Despite low popularity ratings at home but with assured support from the Kremlin, Kyrgyz President Kurmanbek Bakiyev has declared his willingness to run for a second term. He added that he would not mind moving elections up to this year, since several political leaders have appealed to the Constitutional Court to hold the elections in 2009 instead of 2010.
The Constitutional Court was often used by former President Askar Akayev to preserve his hold on power. The court has always been under the heavy influence of the executive branch with former court chairman Cholpon Bayekova now serving as an MP from the pro-presidential Ak Zhol party. Bakiyev has continued this tradition, using the court to change the constitution and hold early parliamentary elections in 2007. Both the constitution and the elections helped Bakiyev install a loyal parliament and government, while marginalizing opposition forces.
Bakiyev’s plan to run for a second term already this year is a sure confirmation of his intent to manipulate state institutions and remain president for another term. In a public address Bakiyev said that "as a guarantor of the constitution, I must abide by the main law…. If the Constitutional Court decides that elections must take place in 2009, I will submit to this [decision]" (www.24.kg, February 11).
After announcing in Moscow his decision to expel the U.S. military base from Kyrgyzstan, Bakiyev secured the Kremlin’s fresh support. Bakiyev realizes, however, that Russia’s support is conditional and may fluctuate. Russia will invest in the construction of the Kambarata-1 hydropower station from 2009 through 2013, a period that extends beyond Bakiyev’s current presidential term. While the feasibility of the construction project remains unclear, Bakiyev will personally benefit from managing the investment flows. As several experts from Bishkek have told Jamestown, the Kambarata-1 project looks more like money laundering by the Kyrgyz leadership than a viable plan. As the project progresses, it will become clearer that the station requires more funding and better technical management. Furthermore, since Uzbek president Islam Karimov and his Russian counterpart Dmitry Medvedev agreed in January that upstream countries must construct hydropower plants in consultation with downstream countries, the realization of the Kambarata-1 plan might be stalled by Uzbekistan.
Like the snap parliamentary elections in December 2007, when Bakiyev formed his own political party within two months and manipulated election results to win the majority of seats, an early presidential vote will no doubt be rigged as well. The recipe for eliminating unwanted candidates is well known: candidates are legally prosecuted, their registration is denied, and their family members or subordinates are threatened with violence. The entire state apparatus works to support the incumbent president’s reelection.
A number of politicians have expressed their intention to censor online sources that spread libel and spark racism (www.svobodanews.ru, February 12). Censorship of the internet would ostensibly be limited to ethical matters, but Kyrgyz experts are convinced that it will be a political tool to quiet opponents’ voices (www.24.kg, February 10). At present, numerous blogs, online newspapers, and forums regularly criticize the government. These internet resources often contain astute information about political leaders.
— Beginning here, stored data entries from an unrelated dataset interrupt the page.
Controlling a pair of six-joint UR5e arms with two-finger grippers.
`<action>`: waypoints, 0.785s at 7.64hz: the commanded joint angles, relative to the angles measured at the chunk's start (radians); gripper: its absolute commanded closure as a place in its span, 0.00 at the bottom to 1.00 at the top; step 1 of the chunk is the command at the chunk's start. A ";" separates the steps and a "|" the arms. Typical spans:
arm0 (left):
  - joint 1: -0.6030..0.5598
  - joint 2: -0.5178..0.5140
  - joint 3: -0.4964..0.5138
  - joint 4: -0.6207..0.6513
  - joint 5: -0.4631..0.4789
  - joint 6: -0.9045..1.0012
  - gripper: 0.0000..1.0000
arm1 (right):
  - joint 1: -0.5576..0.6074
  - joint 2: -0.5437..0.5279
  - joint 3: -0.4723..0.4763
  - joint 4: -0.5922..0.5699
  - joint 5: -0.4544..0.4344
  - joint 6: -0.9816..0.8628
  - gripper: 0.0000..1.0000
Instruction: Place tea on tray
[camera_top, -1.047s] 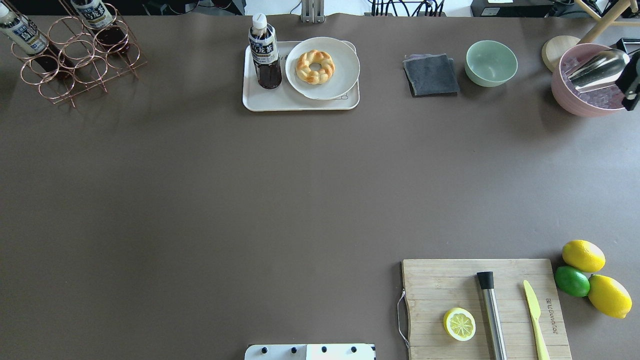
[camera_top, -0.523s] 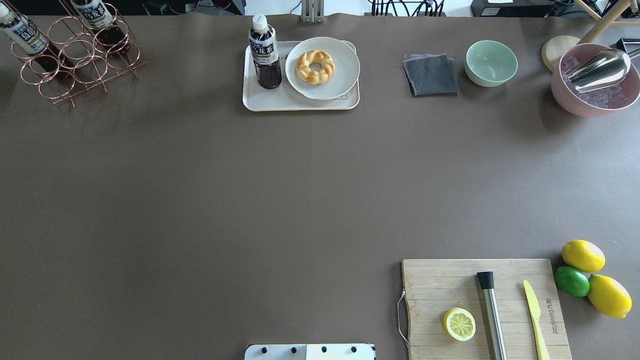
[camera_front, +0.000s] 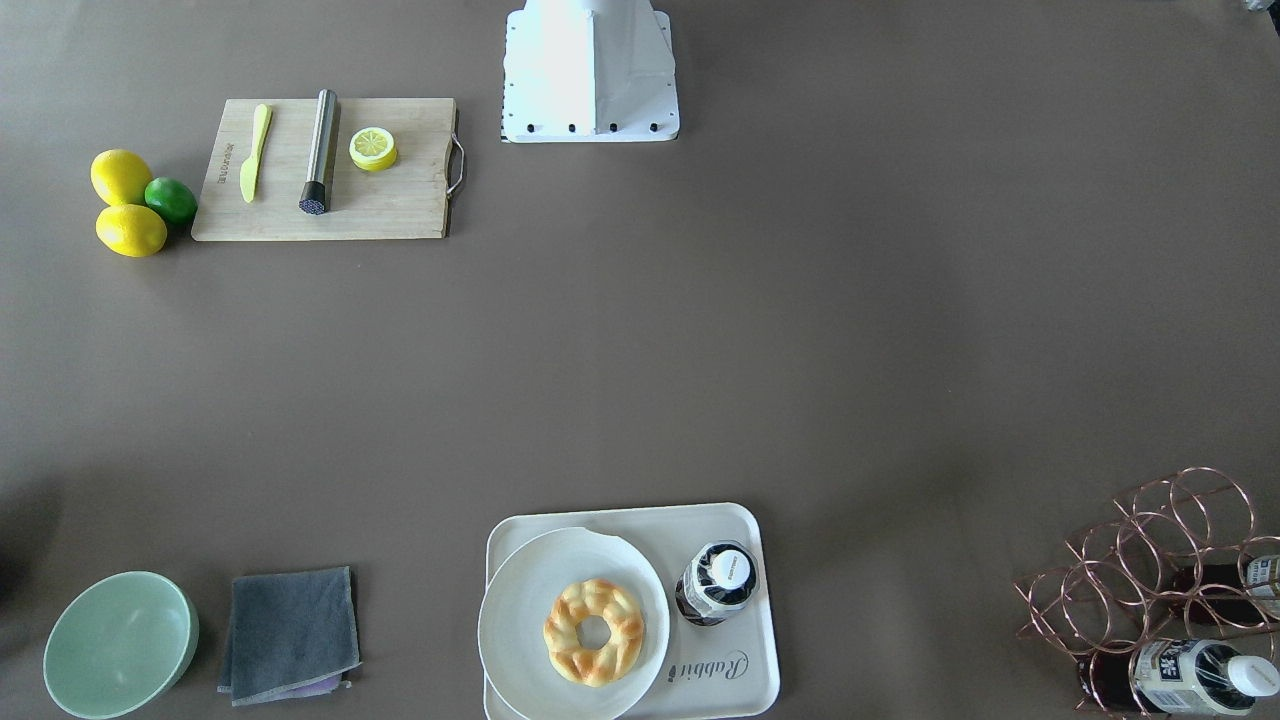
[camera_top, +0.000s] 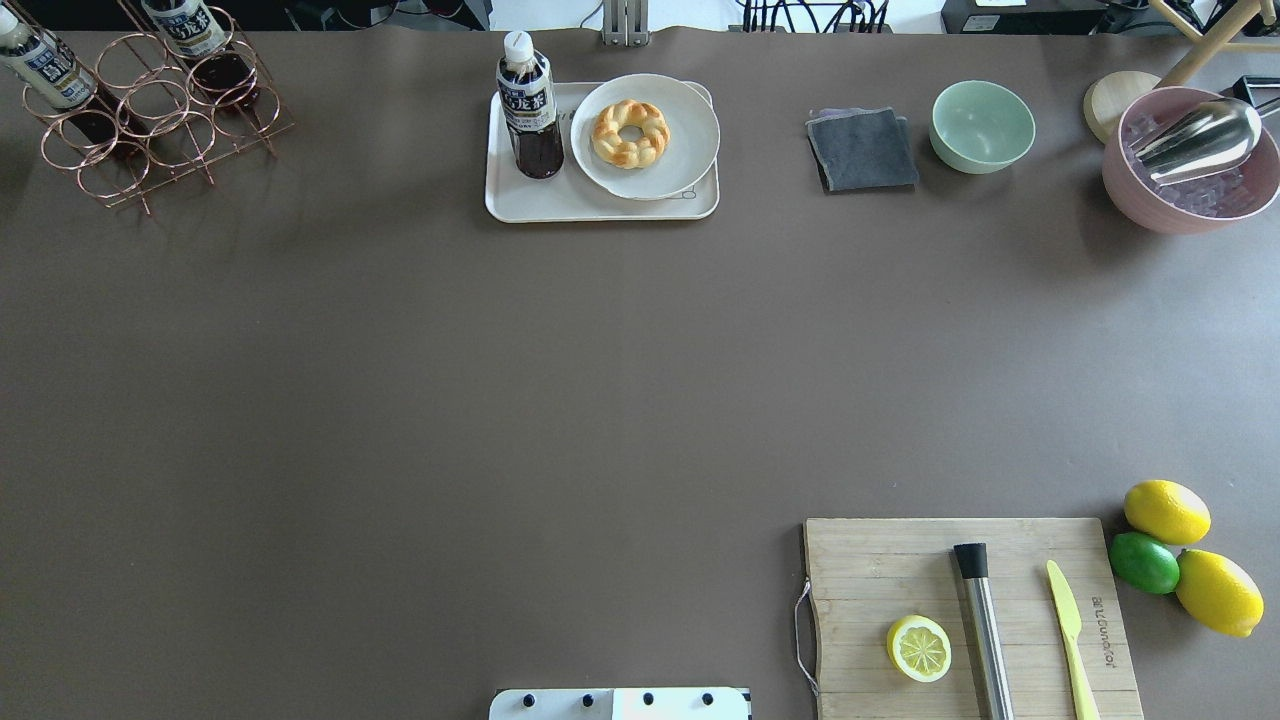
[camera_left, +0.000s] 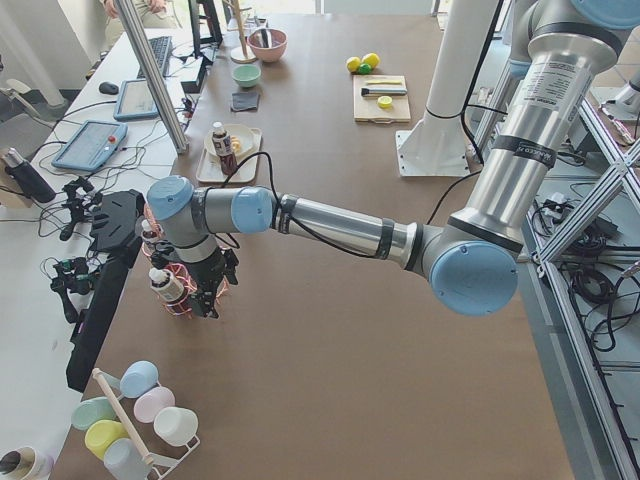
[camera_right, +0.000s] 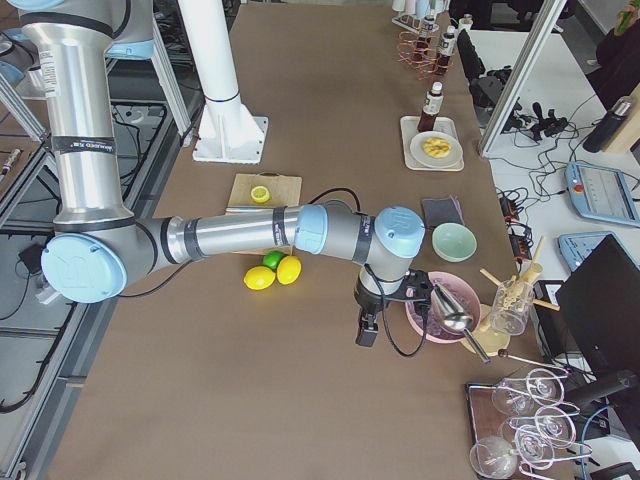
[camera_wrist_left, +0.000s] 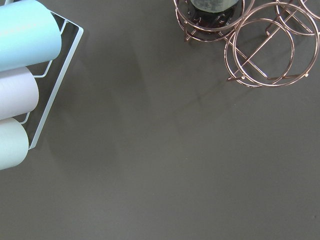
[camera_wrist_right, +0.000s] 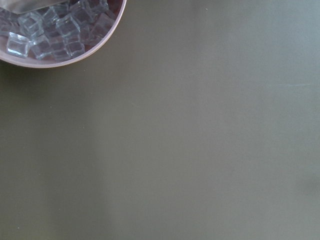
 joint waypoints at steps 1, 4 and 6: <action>0.000 0.006 0.012 0.001 0.002 0.001 0.02 | 0.015 -0.002 -0.010 0.008 0.010 0.003 0.00; -0.050 0.130 0.008 -0.080 -0.007 0.004 0.02 | 0.015 -0.003 0.000 0.008 0.022 0.004 0.00; -0.064 0.236 -0.036 -0.183 -0.009 0.001 0.02 | 0.015 -0.002 -0.005 0.008 0.022 0.005 0.00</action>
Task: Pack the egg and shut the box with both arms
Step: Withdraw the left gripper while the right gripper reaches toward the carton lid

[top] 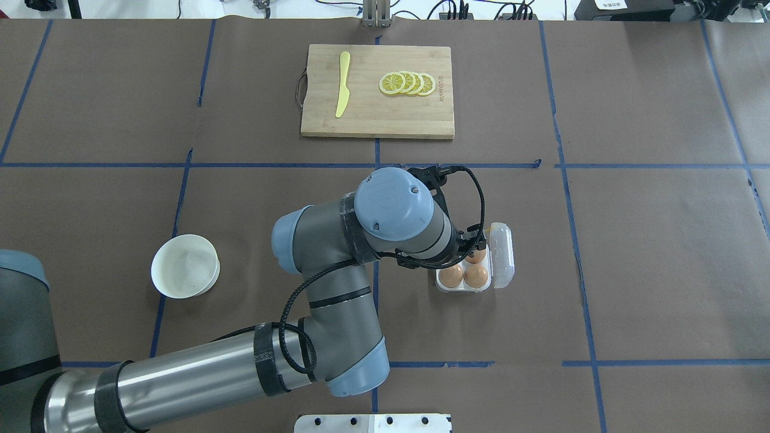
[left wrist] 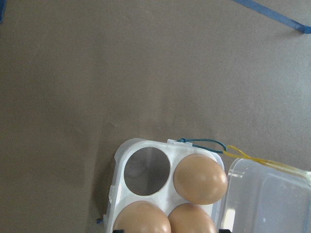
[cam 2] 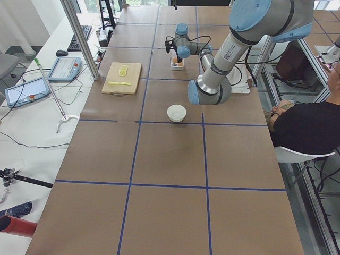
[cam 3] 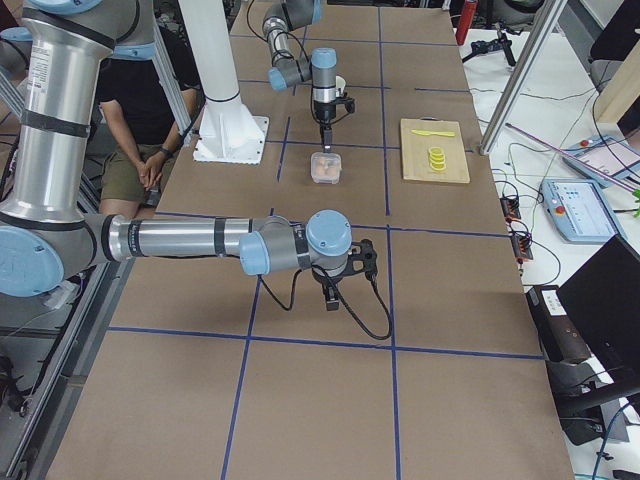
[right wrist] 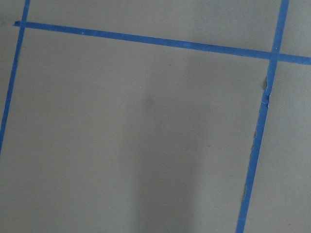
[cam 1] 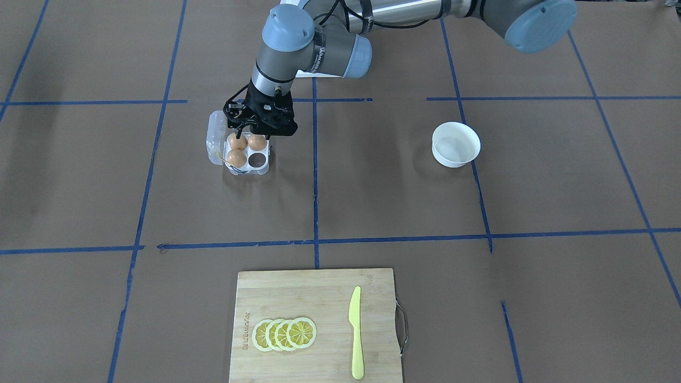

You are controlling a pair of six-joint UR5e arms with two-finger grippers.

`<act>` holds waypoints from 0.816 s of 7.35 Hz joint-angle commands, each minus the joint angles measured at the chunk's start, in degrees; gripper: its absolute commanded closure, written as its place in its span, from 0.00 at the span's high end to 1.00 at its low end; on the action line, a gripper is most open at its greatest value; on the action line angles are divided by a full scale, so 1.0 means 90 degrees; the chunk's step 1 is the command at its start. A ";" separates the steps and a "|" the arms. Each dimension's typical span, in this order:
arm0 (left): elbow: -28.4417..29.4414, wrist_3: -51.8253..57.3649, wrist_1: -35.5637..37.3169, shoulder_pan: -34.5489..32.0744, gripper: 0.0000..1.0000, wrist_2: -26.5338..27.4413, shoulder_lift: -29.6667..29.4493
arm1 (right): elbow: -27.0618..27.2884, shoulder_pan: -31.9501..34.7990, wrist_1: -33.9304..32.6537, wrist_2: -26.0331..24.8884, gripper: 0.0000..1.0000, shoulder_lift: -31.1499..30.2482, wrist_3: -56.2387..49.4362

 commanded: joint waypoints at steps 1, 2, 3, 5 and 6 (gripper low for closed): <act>-0.1447 0.0939 0.0851 -0.0239 0.71 -0.0005 0.0926 | 0.0095 -0.0518 0.0912 0.0001 1.00 0.0025 0.1521; -0.1947 0.1391 0.1147 -0.0443 0.71 -0.0015 0.1307 | 0.0105 -0.1112 0.2080 -0.0066 1.00 0.0035 0.3060; -0.2503 0.1792 0.1160 -0.0658 0.71 -0.0025 0.1939 | 0.0115 -0.1775 0.3252 -0.0376 1.00 0.0074 0.4564; -0.3084 0.2409 0.1150 -0.1147 0.71 -0.0035 0.2812 | 0.0329 -0.3249 0.3801 -0.1506 1.00 0.0783 0.6776; -0.3075 0.2459 0.1150 -0.1167 0.71 -0.0035 0.2912 | 0.0407 -0.3981 0.3791 -0.2189 1.00 0.1193 0.7570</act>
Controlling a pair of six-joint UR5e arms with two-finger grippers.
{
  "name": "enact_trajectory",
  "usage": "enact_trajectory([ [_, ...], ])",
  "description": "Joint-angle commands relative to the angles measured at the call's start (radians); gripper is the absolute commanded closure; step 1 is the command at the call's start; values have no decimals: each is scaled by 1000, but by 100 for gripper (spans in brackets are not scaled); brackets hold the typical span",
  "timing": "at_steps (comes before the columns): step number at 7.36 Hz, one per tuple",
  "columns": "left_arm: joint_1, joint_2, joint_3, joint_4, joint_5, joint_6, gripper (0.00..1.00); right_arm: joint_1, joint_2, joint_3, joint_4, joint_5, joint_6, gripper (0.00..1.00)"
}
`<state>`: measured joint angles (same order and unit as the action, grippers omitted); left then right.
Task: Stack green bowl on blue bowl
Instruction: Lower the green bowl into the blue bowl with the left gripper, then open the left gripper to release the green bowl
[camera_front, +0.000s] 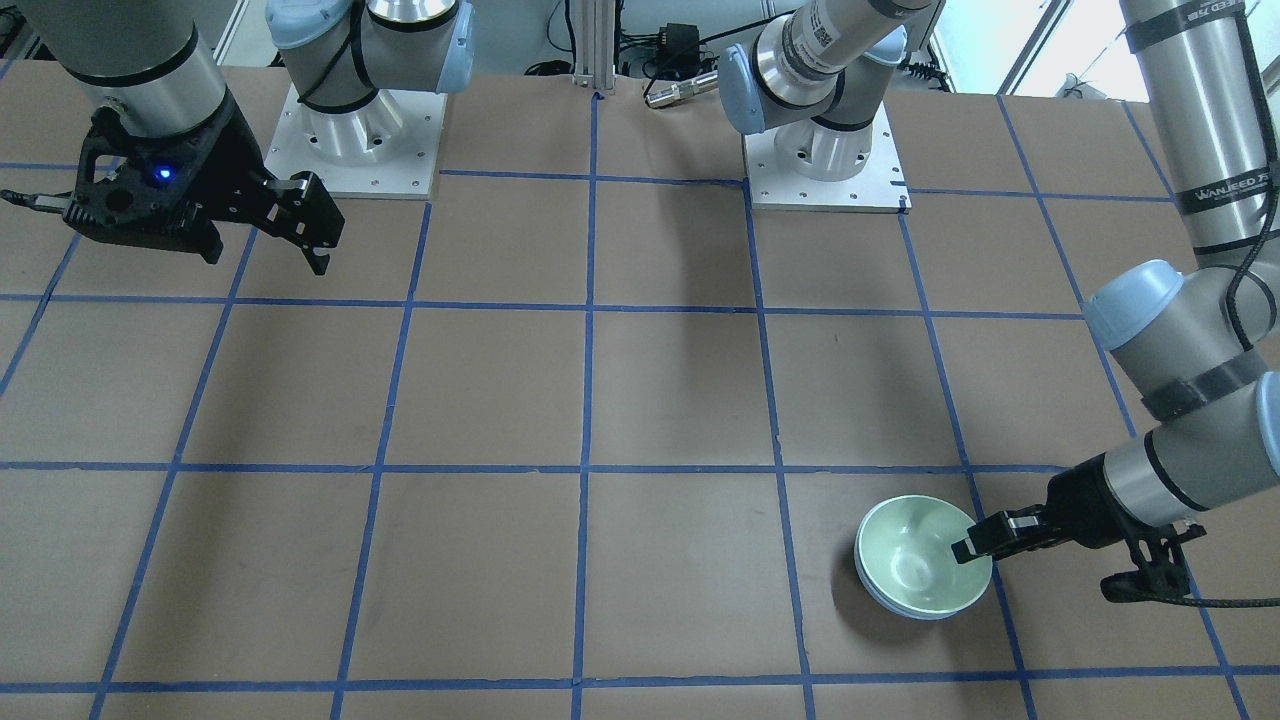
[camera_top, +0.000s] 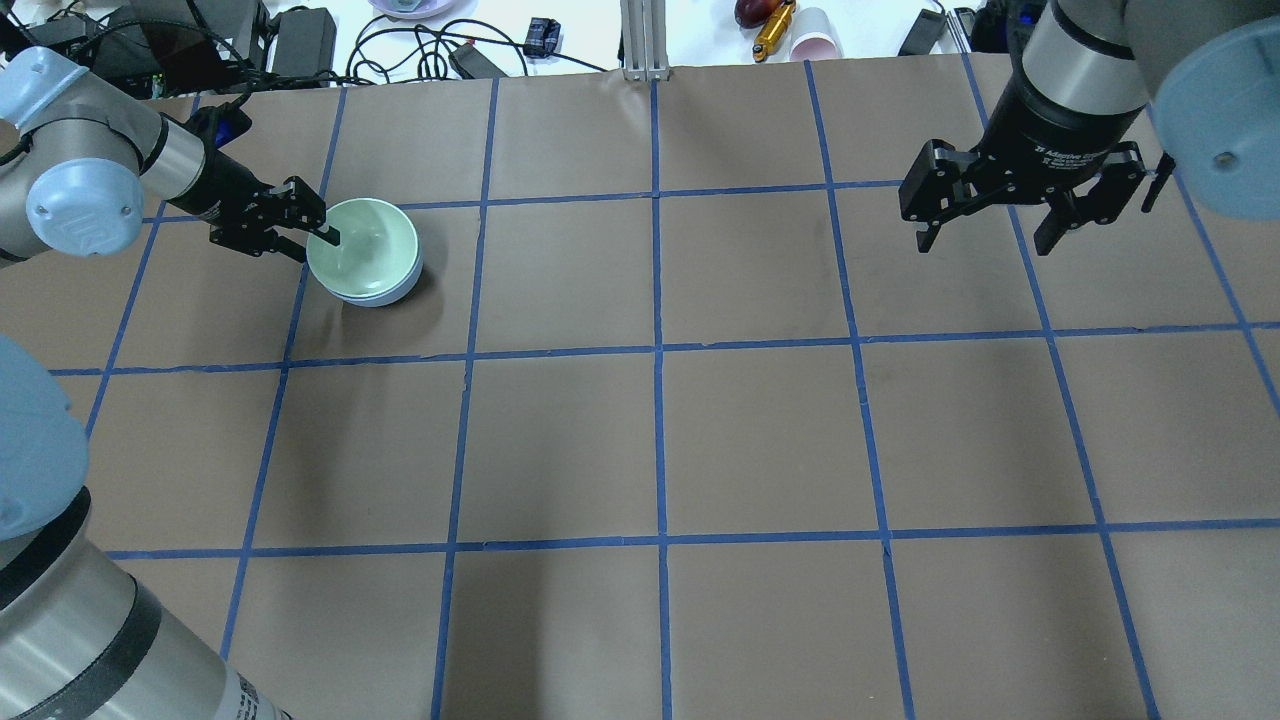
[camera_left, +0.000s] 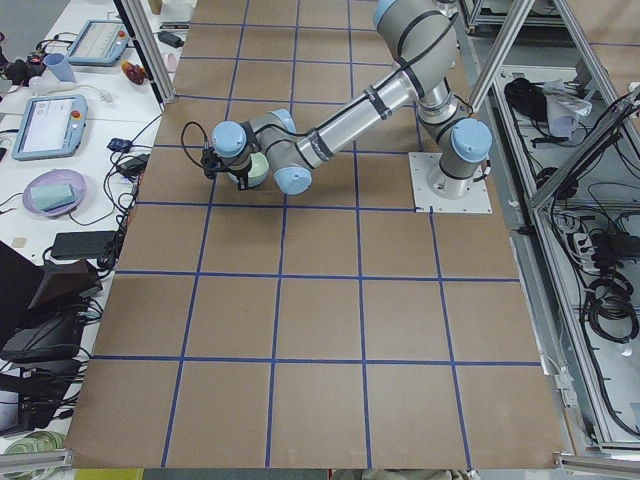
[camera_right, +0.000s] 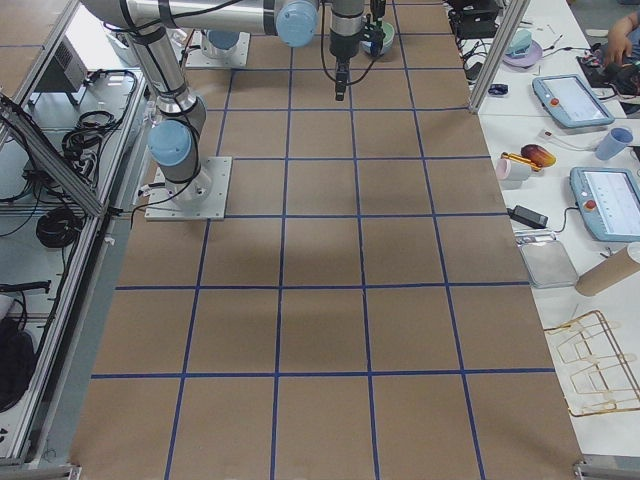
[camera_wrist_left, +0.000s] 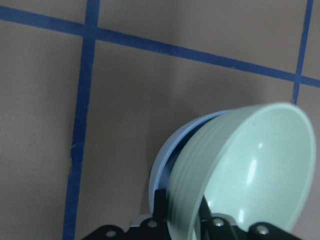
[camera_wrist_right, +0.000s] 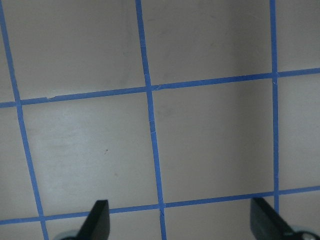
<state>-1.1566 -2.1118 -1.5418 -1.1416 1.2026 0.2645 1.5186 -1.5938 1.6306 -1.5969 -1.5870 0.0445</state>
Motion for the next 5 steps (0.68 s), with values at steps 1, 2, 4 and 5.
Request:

In effect, Bakiyev has been repeating most of Akayev’s efforts to retain power. Bakiyev is more persistent in reducing the risks of violent removal from power by controlling the security agencies, but he also faces a tougher economic situation today. Remittances from labor migrants will decline in 2009, and more jobs will be lost in Kyrgyzstan due to high taxes and the reverberations of the financial crisis in Kazakhstan. Bakiyev’s government, in the meantime, has increased taxes for small businesses that undercut jobs in rural areas.
If Bakiyev waits until 2010, opposition forces could gain greater public support and he could become even less popular. Indeed, Bakiyev’s public approval rating in Kyrgyzstan recovered slightly after he decided to expel the U.S. military presence.
Thanks to a fairly mild winter and low energy consumption this year, the public mood is less aggressive toward Bakiyev than was expected a few months ago. The chance of popular opposition leaders organizing the masses against Bakiyev, however, still remains. His intention to win a second term using blatantly corrupt methods might leave the opposing political forces no other option but to oust Bakiyev by force.